Start of INPUT DATA
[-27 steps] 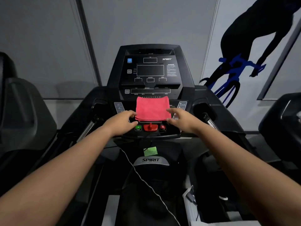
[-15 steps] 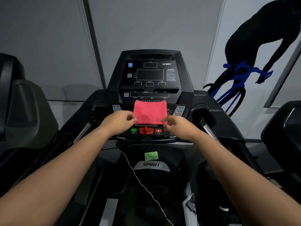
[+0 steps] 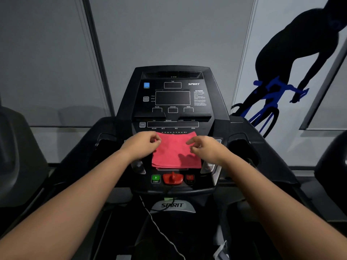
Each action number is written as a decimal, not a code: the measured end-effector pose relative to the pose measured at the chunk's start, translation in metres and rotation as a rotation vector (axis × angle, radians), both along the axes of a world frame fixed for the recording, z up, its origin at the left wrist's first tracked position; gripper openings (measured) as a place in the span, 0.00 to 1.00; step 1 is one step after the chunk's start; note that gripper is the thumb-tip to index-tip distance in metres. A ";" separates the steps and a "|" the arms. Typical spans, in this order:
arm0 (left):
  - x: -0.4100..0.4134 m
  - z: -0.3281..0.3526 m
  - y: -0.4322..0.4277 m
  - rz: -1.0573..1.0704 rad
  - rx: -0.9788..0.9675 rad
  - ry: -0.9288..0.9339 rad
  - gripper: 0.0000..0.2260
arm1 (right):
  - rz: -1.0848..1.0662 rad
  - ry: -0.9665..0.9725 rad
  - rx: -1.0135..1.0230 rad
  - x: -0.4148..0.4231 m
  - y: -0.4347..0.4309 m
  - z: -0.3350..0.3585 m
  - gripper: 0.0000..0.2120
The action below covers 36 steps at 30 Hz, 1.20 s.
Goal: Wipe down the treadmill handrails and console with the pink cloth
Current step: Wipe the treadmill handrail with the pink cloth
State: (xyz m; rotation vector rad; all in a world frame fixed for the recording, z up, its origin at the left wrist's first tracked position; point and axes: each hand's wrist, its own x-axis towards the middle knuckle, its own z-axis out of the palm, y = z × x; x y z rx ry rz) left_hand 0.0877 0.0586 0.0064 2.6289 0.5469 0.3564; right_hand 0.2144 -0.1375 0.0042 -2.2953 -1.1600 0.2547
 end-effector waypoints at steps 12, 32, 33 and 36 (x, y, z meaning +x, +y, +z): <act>0.071 -0.022 0.036 -0.194 0.243 0.014 0.25 | -0.196 -0.036 0.155 0.027 0.049 -0.012 0.11; 0.080 -0.011 -0.005 -0.090 0.286 -0.115 0.16 | -0.163 0.010 0.257 0.028 0.000 0.005 0.11; 0.075 -0.007 -0.010 -0.061 0.243 -0.155 0.16 | -0.155 0.019 0.281 0.028 -0.001 0.005 0.11; 0.060 0.002 -0.025 0.000 0.159 -0.251 0.15 | -0.121 0.055 0.356 0.025 0.000 0.002 0.09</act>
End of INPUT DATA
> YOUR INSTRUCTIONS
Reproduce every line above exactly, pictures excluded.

> ANSWER FOR THE TASK
[-27 steps] 
[-15 steps] 
[+0 steps] 
Each action number is written as a decimal, not a code: the measured end-effector pose relative to the pose measured at the chunk's start, translation in metres and rotation as a rotation vector (axis × angle, radians), both along the axes of a world frame fixed for the recording, z up, its origin at the left wrist's first tracked position; gripper openings (measured) as a place in the span, 0.00 to 1.00; step 1 is one step after the chunk's start; note that gripper is the thumb-tip to index-tip distance in metres. A ";" separates the steps and a "|" the arms. Typical spans, in this order:
arm0 (left):
  - x: -0.4100..0.4134 m
  - z: -0.3281..0.3526 m
  - y: -0.4322..0.4277 m
  - rz: -1.0573..1.0704 rad
  - rx: -0.9788..0.9675 rad
  - ry: -0.9288..0.9339 rad
  - gripper: 0.0000..0.2260
arm1 (right):
  - rz: -1.0848..1.0662 rad
  - ry: -0.9665..0.9725 rad
  - rx: -1.0135..1.0230 rad
  - x: -0.4148..0.4231 m
  - y: -0.4347..0.4309 m
  - z: -0.3350..0.3585 m
  - gripper: 0.0000..0.2120
The action below covers 36 steps at 30 Hz, 1.20 s.
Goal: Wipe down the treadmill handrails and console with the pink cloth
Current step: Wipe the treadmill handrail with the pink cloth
State: (xyz m; rotation vector rad; all in a world frame fixed for the recording, z up, its origin at the left wrist's first tracked position; point and axes: each hand's wrist, its own x-axis towards the middle knuckle, its own z-axis out of the palm, y = z × x; x y z rx ry rz) left_hand 0.0877 0.0586 0.0064 2.6289 0.5469 0.3564; right_hand 0.2144 -0.1375 0.0042 -2.2953 -1.1600 0.2547
 end-effector waypoints at steps 12, 32, 33 and 36 (x, y, z meaning +x, +y, +z): <act>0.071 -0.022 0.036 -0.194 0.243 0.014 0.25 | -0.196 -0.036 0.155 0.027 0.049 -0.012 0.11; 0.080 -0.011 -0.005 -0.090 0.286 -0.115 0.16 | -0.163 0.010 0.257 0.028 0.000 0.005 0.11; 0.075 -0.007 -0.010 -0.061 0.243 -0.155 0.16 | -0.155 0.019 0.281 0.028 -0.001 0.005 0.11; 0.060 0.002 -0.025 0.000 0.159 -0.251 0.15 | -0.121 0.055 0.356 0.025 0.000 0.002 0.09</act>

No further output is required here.